Start of Material for the task

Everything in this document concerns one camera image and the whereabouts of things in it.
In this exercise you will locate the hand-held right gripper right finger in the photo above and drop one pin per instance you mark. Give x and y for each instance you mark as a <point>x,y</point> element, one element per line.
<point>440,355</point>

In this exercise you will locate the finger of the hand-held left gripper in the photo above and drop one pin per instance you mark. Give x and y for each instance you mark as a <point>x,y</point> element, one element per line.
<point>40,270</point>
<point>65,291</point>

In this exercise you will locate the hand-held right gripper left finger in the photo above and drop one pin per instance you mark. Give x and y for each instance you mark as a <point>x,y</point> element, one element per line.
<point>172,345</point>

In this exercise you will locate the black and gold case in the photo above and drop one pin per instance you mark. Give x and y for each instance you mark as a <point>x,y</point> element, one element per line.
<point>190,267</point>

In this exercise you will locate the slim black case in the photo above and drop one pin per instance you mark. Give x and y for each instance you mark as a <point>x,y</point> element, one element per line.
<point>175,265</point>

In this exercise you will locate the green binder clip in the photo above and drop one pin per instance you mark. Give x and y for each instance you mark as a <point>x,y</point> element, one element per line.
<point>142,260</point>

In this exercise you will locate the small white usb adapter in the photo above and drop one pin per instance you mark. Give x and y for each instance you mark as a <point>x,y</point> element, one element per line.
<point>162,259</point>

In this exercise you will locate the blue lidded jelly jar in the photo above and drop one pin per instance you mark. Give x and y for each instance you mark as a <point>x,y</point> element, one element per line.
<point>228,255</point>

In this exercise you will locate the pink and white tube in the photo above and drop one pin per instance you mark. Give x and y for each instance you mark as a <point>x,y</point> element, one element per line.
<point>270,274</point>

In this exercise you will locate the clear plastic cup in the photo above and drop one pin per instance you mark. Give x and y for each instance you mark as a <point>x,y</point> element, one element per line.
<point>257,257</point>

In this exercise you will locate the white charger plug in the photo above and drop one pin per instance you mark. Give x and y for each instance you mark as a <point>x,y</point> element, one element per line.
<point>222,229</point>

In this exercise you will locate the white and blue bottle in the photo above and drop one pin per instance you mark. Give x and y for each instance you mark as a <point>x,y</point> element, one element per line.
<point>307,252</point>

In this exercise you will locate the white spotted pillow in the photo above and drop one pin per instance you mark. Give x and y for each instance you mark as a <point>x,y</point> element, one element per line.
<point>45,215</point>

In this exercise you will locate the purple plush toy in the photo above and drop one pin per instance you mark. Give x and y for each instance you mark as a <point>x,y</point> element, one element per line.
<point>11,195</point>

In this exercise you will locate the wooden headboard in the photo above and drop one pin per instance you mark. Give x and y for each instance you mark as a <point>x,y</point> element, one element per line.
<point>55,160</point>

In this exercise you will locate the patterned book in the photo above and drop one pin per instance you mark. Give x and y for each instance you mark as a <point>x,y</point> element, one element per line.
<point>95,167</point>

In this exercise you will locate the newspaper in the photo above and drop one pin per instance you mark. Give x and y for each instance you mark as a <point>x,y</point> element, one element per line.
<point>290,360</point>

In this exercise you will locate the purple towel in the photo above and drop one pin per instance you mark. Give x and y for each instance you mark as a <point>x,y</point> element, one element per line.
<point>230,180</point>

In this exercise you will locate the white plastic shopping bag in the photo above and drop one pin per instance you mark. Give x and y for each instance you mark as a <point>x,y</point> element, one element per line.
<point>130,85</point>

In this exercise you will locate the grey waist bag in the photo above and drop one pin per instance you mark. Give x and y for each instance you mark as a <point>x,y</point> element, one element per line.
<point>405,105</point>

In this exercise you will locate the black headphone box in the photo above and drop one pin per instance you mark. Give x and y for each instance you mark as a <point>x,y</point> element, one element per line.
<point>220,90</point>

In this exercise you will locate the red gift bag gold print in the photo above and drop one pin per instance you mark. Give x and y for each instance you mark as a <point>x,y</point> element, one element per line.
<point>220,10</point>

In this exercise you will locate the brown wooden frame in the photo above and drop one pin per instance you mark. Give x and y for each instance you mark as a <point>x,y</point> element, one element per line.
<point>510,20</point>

End of Material for the task

> [What is expected] Please reproduce exactly the lines from the first one of the records above through the line containing "<point>440,355</point>", both included, and nothing else.

> [Expected output]
Everything in this document concerns one camera image and the whereabouts of things in it.
In this exercise you will locate the hand-held right gripper right finger in the photo above and drop one pin per instance you mark. Give x and y for each instance you mark as a <point>x,y</point> element, one element per line.
<point>440,355</point>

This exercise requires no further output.